Monetary policy is determined by the central bank (e.g. the Fed) while fiscal policy, like taxes and spending, is determined by legislation (e.g. Congress and the President). “Fiscal Stimulus” is legislation that lowers tax rates and/or increases spending to boost economic growth. The new federal tax law falls into this category.

The new tax law has enormous ramifications. These include lowering US corporate tax rates to globally competitive levels, applying a foreign profits repatriation tax, and lowering personal tax rates. For individuals, some of the tax deductions and lower rates may be temporary.

Several large corporations announced “sharing” of some tax savings with their employees via bonuses and raises. In a tightening labor market, raises and bonuses are needed to retain good employees. Corporations are finding it increasingly hard to replace skilled labor as the economy grows, baby boomers retire and younger workers leave for higher paying jobs.

Full employment has resulted in a tight labor force which can now ask for raises. Annual wage growth is currently 2.5% and rising.

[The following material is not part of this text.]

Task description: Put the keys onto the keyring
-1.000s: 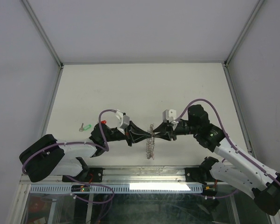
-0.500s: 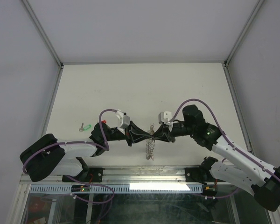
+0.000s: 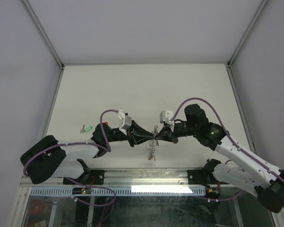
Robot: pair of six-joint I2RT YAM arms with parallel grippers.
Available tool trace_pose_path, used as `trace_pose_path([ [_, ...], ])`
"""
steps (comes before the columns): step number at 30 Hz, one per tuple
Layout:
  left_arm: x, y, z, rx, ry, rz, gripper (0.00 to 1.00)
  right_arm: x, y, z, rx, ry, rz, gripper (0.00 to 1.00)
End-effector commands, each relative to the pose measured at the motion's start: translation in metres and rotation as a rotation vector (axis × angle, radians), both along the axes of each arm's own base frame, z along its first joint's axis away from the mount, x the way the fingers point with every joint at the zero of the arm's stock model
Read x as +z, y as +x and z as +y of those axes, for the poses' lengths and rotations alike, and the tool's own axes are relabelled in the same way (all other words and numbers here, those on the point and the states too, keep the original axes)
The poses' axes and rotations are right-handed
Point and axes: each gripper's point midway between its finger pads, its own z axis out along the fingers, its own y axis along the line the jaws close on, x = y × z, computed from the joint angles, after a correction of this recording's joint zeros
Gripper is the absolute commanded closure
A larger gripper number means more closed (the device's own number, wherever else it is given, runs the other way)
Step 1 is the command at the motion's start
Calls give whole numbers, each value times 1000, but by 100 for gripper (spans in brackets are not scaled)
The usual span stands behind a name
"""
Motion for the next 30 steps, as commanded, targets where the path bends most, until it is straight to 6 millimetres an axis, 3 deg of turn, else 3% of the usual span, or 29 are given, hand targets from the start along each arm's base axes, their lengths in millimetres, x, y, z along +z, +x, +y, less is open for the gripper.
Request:
trace_pose_path([
  [1,30,5,-2,9,-57,-85,82,32,5,2,-9,8,-70,100],
  [4,25,9,-3,25,-2,-108,73,28,2,-5,-28,-82,-31,100],
  [9,17,18,-2,64,119,-174,66,16,3,-11,-64,-264,46,100],
  [18,4,20,5,60,265,-241,68,12,2,-11,-128,-458,157,100],
  [30,0,11,1,-31,320,-255,65,20,-1,-6,-152,-510,219,100],
])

Lower tax rates could result in $1,000 of additional spending power for many with incomes under $70,000. A great deal of the domestic wage growth, lower income taxes, and lower payroll tax withholding (starting in February) should increase consumer spending. Since consumer spending accounts for 70% of the US economy, overall economic growth should accelerate.

Repatriation of foreign profits could result in $2 trillion of cash returning to the US. Repatriated funds could be used for a combination of capital expenditures, research and development, debt payments, dividends and share repurchases. No matter how it is used, the money moves into the hands of another, and then they decide how they want to spend or invest their funds. This results in the money moving again. In economic terms, this activity is the velocity of money. As this velocity grows, economic activity and inflation can accelerate.

The release of government and insurance funds to rebuild Florida, Houston and Puerto Rico, combined with potentially higher defense and infrastructure spending could result in faster economic growth and a shortage of supplies and skilled labor.

Meanwhile, the vast majority of the world is currently experiencing economic growth. Increased global growth should further enhance US economic activity through increased exports, more profitable foreign subsidiaries, and global demand for US services and technologies. As such, corporate America may have a banner year in 2018.